• **What is being asked**:
In the data below, find each line that contains the word "segment" and copy it.

[Start of Attachment]

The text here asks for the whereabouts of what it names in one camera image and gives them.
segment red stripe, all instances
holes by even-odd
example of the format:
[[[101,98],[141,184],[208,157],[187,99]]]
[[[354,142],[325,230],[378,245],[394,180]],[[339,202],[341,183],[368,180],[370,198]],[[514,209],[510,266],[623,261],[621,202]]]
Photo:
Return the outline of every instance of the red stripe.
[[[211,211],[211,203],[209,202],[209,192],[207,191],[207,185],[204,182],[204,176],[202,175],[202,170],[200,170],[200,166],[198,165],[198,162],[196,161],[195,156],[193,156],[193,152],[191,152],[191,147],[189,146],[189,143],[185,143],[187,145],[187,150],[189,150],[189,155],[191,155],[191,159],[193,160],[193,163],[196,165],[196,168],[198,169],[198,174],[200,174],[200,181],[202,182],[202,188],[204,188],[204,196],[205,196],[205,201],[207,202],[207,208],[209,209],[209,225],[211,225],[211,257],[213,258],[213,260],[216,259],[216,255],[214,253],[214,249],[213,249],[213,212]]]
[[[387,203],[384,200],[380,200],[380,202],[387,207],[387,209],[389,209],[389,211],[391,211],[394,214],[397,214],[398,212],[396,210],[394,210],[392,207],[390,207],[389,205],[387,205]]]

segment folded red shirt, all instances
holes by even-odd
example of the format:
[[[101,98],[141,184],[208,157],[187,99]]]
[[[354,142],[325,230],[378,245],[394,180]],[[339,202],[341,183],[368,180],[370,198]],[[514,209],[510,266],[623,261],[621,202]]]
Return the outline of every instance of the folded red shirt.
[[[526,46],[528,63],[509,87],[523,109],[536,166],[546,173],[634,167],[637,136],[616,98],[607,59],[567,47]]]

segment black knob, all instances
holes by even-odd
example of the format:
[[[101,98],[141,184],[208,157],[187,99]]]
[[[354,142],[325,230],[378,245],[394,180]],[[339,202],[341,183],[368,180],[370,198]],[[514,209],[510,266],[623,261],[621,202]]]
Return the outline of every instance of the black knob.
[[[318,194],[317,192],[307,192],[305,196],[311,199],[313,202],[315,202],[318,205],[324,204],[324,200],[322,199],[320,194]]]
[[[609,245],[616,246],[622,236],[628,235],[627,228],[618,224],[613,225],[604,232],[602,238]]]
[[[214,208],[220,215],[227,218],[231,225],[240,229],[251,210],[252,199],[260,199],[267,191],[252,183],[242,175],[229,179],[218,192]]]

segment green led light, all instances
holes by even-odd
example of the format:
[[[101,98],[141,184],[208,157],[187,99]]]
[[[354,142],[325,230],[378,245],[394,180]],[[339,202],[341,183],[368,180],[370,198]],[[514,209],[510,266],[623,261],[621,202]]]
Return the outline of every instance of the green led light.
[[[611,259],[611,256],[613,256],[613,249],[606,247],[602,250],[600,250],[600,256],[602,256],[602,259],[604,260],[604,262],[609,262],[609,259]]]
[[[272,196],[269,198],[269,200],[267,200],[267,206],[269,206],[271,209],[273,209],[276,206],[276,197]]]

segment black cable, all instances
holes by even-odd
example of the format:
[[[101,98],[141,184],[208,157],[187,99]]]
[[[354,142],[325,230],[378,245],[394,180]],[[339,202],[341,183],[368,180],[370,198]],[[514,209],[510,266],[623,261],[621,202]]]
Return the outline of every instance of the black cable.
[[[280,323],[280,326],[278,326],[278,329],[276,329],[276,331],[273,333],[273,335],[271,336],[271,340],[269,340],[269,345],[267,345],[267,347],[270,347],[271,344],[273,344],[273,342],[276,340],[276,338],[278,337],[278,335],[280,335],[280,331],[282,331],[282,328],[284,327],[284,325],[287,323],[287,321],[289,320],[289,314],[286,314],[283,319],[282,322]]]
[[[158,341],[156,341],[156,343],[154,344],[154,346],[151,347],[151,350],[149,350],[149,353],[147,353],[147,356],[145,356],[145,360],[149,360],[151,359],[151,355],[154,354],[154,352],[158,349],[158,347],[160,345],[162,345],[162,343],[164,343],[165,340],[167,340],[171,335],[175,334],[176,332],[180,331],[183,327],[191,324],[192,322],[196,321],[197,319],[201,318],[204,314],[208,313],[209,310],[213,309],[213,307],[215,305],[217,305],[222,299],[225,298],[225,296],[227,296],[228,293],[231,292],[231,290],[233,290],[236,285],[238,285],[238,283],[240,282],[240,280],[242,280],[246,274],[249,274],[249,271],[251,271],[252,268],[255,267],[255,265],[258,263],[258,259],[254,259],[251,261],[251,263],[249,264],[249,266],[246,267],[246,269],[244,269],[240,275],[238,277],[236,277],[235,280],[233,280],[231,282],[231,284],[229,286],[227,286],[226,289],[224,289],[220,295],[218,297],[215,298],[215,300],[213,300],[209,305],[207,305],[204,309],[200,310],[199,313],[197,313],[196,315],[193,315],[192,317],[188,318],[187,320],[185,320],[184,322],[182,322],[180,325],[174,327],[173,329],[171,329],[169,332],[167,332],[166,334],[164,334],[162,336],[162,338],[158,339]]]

[End of Attachment]

• **Solved problem**:
segment red stripe, all instances
segment folded red shirt, all instances
segment black knob, all instances
segment green led light, all instances
segment black cable, all instances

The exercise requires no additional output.